そして彗星が去った後、干上がっていた海が戻り、魚たちは海の中で踊り喜び、そしていつもの朝を迎えるところで終わります。
スナフキンの名言
「ムーミン谷の彗星」の中で、スナフキンの名言が多くあります。
■ぼくが、ここに住んでるうちはね。自分で、キレイだと思うものは、なんでもぼくのものさ。その気になれば、世界中でもな
■そうだな。なんでも自分のものにして、持ってかえろうとすると、むずかしいものなんだよ。ぼくは、見るだけにしてるんだ。そして、立ち去る時には、それを頭の中へしまっておくのさ。ぼくはそれで、カバンを持ち歩くよりも、ずっとたのしいね
■それはいいテントだが、人間は、物に執着せぬようにしなきゃな。
■ぼくたちは本能に従って歩くのがいいんだ。ぼくは、磁石なんか信用したことがないね。磁石は、方角に対する人間の自然な感覚をくるわせるだけさ
■ありがとう、でも、今も考えたんだけど、持ち物をふやすというのは、ほんとにおそろしいことですね
■こまかいことをいうなよ。そのぐらいのちがいなら、ぼくたちの計算では、合っているというんだ
■人間も、みんなにこわがられるようになると、あんなに、ひとりぼっちになってしまうのさ
スナフキンの名言についてはこちらもどうぞ
⇒スナフキンの名言50選!見逃すな!行きづらい人へのヒント<完全保存版>
ムーミン都市伝説の元ネタだった!?
ムーミンには都市伝説と言われるものがあります。
ムーミンは核戦争の話だ!核戦争で人類が滅びた後の話だ!スナフキンは元軍人で、戦争で亡くなった友人たちを弔うために旅をしているんだ!

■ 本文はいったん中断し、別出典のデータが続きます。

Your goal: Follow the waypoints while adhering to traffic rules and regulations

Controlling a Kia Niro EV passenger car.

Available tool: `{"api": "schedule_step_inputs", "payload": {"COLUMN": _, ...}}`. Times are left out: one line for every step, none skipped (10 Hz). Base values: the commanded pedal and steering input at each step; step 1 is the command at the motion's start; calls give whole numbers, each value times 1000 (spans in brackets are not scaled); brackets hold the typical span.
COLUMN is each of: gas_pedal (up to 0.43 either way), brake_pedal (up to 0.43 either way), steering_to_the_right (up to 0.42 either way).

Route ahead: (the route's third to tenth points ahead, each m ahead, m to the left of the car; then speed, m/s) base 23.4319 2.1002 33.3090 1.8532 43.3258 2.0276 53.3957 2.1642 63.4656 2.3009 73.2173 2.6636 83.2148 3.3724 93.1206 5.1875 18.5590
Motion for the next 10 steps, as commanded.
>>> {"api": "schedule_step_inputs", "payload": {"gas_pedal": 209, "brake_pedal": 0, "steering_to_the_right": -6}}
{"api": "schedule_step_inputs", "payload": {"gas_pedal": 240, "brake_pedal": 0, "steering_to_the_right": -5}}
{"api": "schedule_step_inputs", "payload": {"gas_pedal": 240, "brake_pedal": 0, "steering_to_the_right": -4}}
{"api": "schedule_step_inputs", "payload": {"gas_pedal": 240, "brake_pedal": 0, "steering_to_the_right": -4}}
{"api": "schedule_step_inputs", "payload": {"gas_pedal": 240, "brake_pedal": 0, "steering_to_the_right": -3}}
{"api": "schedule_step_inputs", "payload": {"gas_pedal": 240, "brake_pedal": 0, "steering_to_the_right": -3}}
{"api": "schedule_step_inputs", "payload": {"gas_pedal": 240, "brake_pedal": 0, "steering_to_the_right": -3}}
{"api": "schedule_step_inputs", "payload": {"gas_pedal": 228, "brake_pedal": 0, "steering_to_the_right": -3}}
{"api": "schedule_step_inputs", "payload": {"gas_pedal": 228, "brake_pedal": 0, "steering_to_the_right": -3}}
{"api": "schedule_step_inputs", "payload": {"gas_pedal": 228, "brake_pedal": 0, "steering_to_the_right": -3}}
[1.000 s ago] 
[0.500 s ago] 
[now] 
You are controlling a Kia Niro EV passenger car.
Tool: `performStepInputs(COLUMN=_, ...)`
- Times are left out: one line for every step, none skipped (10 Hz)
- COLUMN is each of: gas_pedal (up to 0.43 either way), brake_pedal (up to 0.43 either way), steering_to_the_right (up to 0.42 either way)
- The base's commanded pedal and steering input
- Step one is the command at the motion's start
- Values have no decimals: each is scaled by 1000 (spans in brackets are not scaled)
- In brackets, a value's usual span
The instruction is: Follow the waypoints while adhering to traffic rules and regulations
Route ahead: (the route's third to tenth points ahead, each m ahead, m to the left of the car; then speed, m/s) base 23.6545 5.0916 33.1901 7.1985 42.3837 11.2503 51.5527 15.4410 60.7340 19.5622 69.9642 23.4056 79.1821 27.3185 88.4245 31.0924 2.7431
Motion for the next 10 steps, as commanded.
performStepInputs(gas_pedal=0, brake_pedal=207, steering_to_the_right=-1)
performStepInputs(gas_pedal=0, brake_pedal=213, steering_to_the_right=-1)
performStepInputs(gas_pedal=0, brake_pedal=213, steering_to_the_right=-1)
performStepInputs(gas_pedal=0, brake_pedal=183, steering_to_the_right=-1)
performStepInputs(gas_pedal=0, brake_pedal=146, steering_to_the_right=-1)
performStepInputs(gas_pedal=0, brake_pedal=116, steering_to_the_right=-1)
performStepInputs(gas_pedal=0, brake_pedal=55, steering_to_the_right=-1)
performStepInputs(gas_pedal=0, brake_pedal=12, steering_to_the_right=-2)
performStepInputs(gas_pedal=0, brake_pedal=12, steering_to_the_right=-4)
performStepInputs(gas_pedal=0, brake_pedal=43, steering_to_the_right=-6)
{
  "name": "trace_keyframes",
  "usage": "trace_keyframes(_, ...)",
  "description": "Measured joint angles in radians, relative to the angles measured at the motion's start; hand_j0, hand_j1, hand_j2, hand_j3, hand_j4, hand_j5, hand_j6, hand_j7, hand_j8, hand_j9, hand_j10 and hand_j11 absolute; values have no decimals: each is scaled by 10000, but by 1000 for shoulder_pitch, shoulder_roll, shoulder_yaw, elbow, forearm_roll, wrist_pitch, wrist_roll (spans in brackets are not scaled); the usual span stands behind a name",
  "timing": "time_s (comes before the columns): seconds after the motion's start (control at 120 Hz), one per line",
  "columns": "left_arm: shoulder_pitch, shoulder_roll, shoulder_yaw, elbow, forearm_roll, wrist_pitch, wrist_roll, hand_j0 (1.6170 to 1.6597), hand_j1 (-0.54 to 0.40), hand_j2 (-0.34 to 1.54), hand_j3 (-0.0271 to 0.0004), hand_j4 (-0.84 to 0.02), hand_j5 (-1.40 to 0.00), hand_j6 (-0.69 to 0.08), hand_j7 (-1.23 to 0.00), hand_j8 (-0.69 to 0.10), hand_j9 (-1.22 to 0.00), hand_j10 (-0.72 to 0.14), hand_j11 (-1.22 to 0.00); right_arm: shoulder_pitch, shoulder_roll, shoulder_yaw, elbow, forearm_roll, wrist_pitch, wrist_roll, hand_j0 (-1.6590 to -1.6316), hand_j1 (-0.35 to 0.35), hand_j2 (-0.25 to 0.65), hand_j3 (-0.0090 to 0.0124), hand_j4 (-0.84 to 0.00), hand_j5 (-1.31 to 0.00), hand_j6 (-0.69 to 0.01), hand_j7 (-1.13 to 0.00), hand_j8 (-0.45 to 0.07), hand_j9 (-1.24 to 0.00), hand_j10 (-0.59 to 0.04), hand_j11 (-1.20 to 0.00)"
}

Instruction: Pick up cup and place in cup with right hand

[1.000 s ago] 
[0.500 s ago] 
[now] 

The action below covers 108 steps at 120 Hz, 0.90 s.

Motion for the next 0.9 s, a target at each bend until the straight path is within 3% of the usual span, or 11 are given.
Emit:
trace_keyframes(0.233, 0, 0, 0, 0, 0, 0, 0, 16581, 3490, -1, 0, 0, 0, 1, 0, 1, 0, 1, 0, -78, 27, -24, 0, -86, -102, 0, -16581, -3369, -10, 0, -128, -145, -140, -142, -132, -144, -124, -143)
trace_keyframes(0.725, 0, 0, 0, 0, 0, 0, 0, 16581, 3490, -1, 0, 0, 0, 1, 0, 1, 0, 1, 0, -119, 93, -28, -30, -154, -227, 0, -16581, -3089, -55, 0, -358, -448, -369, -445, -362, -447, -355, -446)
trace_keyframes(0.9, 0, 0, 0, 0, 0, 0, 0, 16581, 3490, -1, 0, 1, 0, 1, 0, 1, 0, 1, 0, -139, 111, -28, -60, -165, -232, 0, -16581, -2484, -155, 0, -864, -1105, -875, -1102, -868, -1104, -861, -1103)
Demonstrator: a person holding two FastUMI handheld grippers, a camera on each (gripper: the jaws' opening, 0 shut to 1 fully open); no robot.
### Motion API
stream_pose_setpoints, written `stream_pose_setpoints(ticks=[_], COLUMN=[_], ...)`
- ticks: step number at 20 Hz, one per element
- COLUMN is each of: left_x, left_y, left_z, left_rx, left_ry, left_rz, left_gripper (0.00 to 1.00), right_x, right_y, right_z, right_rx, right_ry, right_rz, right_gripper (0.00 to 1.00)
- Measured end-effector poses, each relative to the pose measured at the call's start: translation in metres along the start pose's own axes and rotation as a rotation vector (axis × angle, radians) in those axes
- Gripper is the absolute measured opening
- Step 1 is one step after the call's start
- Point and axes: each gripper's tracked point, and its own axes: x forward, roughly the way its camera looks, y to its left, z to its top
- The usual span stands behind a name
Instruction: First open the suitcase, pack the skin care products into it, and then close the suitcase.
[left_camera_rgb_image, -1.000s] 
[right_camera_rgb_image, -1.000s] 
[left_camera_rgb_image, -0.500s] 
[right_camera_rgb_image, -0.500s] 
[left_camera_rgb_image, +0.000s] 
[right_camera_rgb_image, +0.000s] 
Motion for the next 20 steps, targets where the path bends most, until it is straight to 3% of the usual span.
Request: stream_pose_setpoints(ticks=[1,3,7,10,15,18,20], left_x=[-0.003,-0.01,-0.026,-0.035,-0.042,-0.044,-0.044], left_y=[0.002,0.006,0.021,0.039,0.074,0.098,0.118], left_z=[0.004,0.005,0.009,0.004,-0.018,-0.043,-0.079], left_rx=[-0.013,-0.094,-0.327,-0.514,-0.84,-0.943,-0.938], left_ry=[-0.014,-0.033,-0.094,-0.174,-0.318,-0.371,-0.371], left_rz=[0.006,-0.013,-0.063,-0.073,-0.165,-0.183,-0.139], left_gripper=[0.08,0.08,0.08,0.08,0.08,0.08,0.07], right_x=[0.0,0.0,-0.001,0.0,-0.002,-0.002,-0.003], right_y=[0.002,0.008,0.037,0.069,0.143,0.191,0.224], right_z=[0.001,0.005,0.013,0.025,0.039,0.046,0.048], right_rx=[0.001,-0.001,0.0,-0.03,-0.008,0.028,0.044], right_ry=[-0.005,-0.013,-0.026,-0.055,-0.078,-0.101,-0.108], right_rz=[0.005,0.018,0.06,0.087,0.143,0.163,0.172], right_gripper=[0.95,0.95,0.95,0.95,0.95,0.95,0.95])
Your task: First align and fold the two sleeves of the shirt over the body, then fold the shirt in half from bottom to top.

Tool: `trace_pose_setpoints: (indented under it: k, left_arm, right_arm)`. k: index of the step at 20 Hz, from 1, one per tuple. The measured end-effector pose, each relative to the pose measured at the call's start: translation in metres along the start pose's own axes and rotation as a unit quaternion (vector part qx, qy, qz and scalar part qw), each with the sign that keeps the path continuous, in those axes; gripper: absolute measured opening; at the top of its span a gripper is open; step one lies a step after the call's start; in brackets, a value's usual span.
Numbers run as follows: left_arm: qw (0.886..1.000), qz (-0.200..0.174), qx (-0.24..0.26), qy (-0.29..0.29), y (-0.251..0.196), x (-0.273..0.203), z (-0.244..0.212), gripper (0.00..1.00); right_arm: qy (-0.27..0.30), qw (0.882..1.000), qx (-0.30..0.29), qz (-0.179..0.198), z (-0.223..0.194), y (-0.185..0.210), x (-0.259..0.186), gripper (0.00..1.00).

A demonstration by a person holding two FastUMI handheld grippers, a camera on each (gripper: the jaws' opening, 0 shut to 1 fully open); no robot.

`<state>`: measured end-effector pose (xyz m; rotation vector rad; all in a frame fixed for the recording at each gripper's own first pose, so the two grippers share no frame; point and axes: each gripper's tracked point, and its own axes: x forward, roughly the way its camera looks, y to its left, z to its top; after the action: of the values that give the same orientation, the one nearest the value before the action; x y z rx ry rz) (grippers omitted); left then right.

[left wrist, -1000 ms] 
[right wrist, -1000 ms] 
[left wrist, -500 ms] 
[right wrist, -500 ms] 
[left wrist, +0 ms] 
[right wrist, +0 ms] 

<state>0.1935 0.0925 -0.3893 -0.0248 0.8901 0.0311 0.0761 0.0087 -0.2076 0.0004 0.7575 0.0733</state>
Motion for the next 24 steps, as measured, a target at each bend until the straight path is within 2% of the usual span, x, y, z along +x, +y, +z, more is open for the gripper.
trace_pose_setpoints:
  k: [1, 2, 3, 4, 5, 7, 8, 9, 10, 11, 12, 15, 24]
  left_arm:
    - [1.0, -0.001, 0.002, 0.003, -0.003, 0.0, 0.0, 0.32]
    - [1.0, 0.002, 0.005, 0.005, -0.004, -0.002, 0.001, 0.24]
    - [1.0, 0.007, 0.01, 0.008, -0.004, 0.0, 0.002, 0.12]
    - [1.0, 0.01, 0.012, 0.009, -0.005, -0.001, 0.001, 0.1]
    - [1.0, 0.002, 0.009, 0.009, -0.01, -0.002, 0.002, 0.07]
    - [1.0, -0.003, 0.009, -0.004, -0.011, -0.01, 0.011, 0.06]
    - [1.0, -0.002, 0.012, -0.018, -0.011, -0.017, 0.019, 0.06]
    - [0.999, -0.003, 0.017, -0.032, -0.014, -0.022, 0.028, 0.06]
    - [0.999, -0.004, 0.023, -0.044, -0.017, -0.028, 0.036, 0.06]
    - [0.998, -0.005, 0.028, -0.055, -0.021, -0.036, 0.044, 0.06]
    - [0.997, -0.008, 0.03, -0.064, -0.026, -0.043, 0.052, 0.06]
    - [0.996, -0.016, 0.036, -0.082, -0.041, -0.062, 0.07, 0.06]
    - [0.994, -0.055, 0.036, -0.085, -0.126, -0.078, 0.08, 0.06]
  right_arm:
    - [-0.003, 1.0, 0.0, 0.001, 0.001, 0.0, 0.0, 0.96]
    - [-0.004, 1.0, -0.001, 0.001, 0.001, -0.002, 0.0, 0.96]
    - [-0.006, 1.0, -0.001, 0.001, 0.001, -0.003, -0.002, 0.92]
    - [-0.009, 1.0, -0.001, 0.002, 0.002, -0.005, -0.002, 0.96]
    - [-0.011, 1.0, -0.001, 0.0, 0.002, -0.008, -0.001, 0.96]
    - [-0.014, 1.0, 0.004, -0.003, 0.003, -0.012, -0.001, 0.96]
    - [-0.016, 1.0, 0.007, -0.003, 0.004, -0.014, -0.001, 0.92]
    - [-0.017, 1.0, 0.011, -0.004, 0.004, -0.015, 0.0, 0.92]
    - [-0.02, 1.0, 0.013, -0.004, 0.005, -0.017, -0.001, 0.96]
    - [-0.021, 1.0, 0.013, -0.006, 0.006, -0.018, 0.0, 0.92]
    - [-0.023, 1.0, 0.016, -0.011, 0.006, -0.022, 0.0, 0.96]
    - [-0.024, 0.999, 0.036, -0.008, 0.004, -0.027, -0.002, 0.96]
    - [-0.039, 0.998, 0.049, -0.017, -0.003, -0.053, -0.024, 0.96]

というような内容ですが、この話はたぶん、「ムーミン谷の彗星」からきているのではないでしょうか。
彗星の衝突や地球の滅亡、襲いかかる恐怖や不安など、たしかに戦争を思い起こさせる内容でもあります。
他のムーミン小説・童話とは、かなり作風・雰囲気の違うストーリー。
核戦争をイメージした作品だと言われれば、何となく納得してしまいそうなぐらい、不安や動揺が伝わってくる内容です。
ムーミン谷の彗星 感想
全体的にテンポが良く、いろんな出来事が次々と起こって行くので、読む方は飽きずに読むことができます。
「あ~、こんな人いるいる!いるよね~!」という、リアルに自分の周りにいそうな個性豊かなキャラクターもたくさん登場するので、誰かを思い浮かべながら、感情移入したり。
彗星が地球に衝突して地球が滅んじゃう!というコトの重大さに反して、、ムーミンたちのマイペースぶりがちょっと面白かったり(笑)
個人的には面白い小説で何度も読んでいます。
でも、ムーミンアニメを知って小説も読んでみようかなとか、ムーミンキャラクターが好きだから原作も読んでみよう!と言う人には、第1冊目としてはあまりオススメしません。
あの、カワイイほんわかしたムーミンをイメージして読んでしまうと、あまりのギャップに小説ムーミンを嫌いになってしまうと困るので(;^ω^)
もし、ムーミン小説デビューをするなら、「たのしいムーミン一家」がおすすめです。
ただ「ムーミン谷の彗星」は、ムーミンシリーズの中でも作家トーベヤンソンのいろんな思いが詰まった作品です。
この記事を読んで、ムーミン谷の彗星に興味が沸いて読んでみようかなと思った人は、ぜひ手に取ってみて下さね。